CATALOG CRAWL: THE UNDISPUTED TRUTH, Part 1 (1971-1973)

Norman Whitfield became one of the most important producers at Motown Records after the departure of the Holland-Dozier-Holland team in 1968. That same year, he pioneered new territory for the label with his production of “Cloud Nine” for the Temptations, a hit single that brought in psychedelic and funk-rock elements a la Sly and the Family Stone into the Motown formula. He’d continue to pursue this approach for the next several years with the Tempts, encountering criticism for pushing the group in a direction that was too far out as a result.

The Undisputed Truth was put together in response to such criticisms by Whitfield, employing a trio of veteran but lesser-known soul singers to create a vehicle specifically designed for his new sound.  This group would create a body of work that represented some of the most unique material released by Motown. The following Catalog Crawl entry looks at the group’s initial trio of albums, which found Whitfield refining a cinemascope approach to funk and soul for the early ’70s…

Members: Joe Harris (vocals), Billie Rae Calvin (vocals), Brenda Evans (vocals)

THE UNDISPUTED TRUTH (1971): The group that would become the clearing house for Whitfield’s wildest songwriting and production notions started their career the way Temptation’s psych-soul era started: with an album of mainly straightforward pop-soul material spiced up with a few way-out tracks, all of it held together by tight, soulful ensemble vocals.  On the mainstream tip, “Since I’ve Lost You” is vintage heartbreak soul complete with a spoken intro and “Save My Love For A Rainy Day” is a charming midtempo groover that could’ve been recorded by any Motown act in the late ’60s. On the psych-inflected tip, the group take over the Temptations’ recent backing track for “Ball Of Confusion” to give it a Family Stone vibe and an ace redux of “I Heard It Through The Grapevine” pushes the tribal backbeat upfront and offsets the strings with some sharp fuzz guitar. A cover of “Like A Rollin’ Stone” meanders but there’s an ace here in “Smiling Faces Sometimes,” a paranoid soul classic whose mixture of sinuous groove and cinematic orchestration pioneered the blaxploitation soundtrack aesthetic.

FACE TO FACE WITH THE TRUTH (1972): On the back cover, Whitfield describes the group as a perfect cross between the 5th Dimension and the Family Stone.  Fittingly, the album divides its time between hard-edged funk material with adventurous, rock-tinged group vocals (“What It Is,” “Ungena Za Ulimwengu/Friendship Train”) and soul vocal showcases where the instrumentation creates a plush backdrop for the singing, like the old-school ballad “Don’t Let Him Take Your Love From Me” and an extended, somber yet gentle reading of “What’s Going On.” The two extremes are blended to a greater consistency on this outing and it contains one of the group’s finest recordings in “You Make Your Own Heaven And Hell Right Here On Earth”: this hypnotic epic that wraps a reflective life-lesson lyric in a dreamlike yet extravagant arrangement topped off by some of the group’s jazziest, most subtle vocals.
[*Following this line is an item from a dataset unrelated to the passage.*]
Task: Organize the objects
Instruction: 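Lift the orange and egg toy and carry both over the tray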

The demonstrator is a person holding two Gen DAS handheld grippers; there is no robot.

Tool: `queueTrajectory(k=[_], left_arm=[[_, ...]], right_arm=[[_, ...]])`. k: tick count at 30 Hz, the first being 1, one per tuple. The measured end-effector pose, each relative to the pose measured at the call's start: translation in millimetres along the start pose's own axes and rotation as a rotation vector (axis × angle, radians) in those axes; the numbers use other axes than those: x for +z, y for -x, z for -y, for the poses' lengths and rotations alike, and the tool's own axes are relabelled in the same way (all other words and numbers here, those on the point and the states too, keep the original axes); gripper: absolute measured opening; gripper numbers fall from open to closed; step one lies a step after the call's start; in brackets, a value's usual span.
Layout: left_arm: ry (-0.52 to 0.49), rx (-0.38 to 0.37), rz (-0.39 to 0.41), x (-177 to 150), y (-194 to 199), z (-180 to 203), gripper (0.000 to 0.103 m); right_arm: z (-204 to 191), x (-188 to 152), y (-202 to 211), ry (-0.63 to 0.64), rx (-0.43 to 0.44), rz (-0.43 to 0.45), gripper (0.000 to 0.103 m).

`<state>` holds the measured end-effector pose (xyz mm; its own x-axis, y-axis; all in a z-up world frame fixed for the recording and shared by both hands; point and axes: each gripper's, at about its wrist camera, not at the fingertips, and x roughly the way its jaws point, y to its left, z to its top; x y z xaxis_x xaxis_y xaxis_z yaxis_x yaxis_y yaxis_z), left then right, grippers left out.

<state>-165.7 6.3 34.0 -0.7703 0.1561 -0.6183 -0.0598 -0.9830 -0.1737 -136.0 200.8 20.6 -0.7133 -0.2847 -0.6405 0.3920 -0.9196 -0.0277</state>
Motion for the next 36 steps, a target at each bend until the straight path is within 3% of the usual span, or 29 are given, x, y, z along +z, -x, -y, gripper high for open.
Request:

Note for fans: Whitfield re-edited and partially re-recorded “What It Is” for a single release after the album sessions and it’s arguably the superior version: look for it on Undisputed Truth compilations.
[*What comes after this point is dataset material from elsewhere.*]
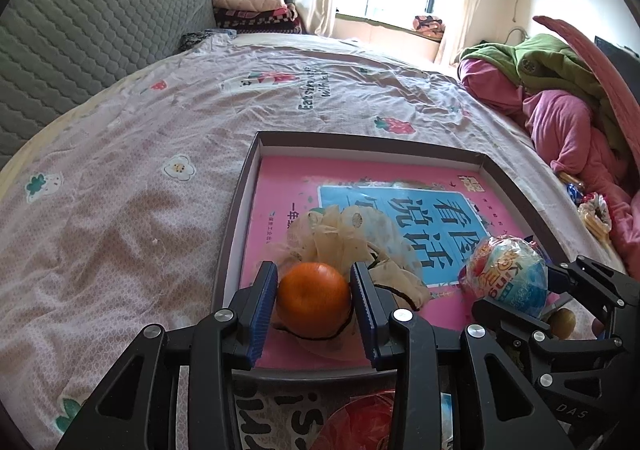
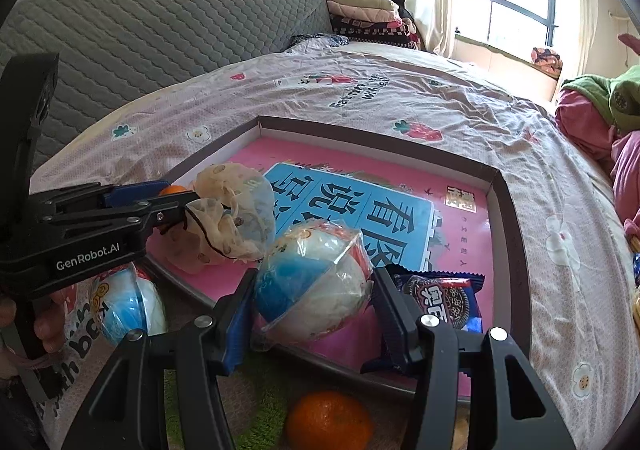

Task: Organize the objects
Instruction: 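Lift the orange and egg toy and carry both over the tray, then lower the orange and egg toy into the tray and open both grippers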

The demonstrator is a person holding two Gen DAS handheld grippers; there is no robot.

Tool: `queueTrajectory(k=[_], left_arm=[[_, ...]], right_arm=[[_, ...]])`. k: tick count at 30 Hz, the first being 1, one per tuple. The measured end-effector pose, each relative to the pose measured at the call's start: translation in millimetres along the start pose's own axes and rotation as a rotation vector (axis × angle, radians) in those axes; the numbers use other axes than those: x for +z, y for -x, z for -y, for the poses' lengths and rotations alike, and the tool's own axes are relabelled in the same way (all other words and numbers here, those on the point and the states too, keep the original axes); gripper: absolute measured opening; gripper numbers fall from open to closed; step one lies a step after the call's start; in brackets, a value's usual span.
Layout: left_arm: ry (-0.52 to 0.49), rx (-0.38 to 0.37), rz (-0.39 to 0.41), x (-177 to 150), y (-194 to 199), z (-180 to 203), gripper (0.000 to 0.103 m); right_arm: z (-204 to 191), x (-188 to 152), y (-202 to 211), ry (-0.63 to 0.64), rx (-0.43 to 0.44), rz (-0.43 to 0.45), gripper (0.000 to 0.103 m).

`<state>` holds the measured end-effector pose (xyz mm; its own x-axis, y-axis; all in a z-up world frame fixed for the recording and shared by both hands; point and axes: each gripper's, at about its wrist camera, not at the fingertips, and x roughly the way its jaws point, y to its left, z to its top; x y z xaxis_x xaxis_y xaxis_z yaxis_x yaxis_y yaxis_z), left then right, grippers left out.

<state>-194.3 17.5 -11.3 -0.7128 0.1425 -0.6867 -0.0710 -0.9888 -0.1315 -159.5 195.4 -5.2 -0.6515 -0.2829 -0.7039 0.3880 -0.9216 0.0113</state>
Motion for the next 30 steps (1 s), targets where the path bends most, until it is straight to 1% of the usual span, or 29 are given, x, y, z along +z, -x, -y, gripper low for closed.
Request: queueTrajectory(k=[3,11,15,20,30], left_arm=[[0.004,0.003,-0.002,-0.8,-0.1,-1.4,0.046],[0.024,-0.005,0.025,-1.9,9.6,-4.3,0.047],[0.03,-0.011,0.034,0.0,14.2,-4.9,0.052],[0.029,-0.016,0.037,-0.2,17.4,-4.7,0.053],[0.027,-0.025,0.041,-3.2,26.4,-4.6,0.053]], right_arm=[[1.0,-0.2,-0.1,-0.008,0.004,-0.002,0.056],[4.7,-1.9,0.3,-0.04,0.018,-0.009,0.056],[4.3,-2.6,1.2,-0.041,0.011,-0.009,0.058],[6.7,-2.2,1.4,-0.052,0.005,-0.012,0.063],[5.9,-1.9,2.1,-0.046,-0.004,-0.014,0.065]])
LAW OF THE LAND (1973): The third album trends in a more pop-soul direction, mixing material that pares Whitfield’s cinemascope funk ambitions down to pop song lengths with several straightforward covers of then-current soul hits.  The title track is the best example of the former approach, another life lesson-themed tune with an aggressive, kitchen sink arrangement that blends orchestration, wah-wah guitar and a dash of analog synth. The group recorded “Papa Was A Rolling Stone” before the Temptations did in a shorter but no less ornate arrangement and “Mama I Got A Brand New Thing” is one of their best uptempo tunes, offering a percolating groove and spirited trading of vocal lines between the singers. The covers are more standardized in approach but always professionally done, with a gospel-style take on “Feelin’ Alright” and a gentle, Evans-led version of “Just My Imagination (Running Away With Me)” being the most memorable. Also of note: “Girl You’re Alright,” a lilting ballad that represents the only non-Whitfield production on an Undisputed Truth album, helmed by Motown vet Clay McMurray.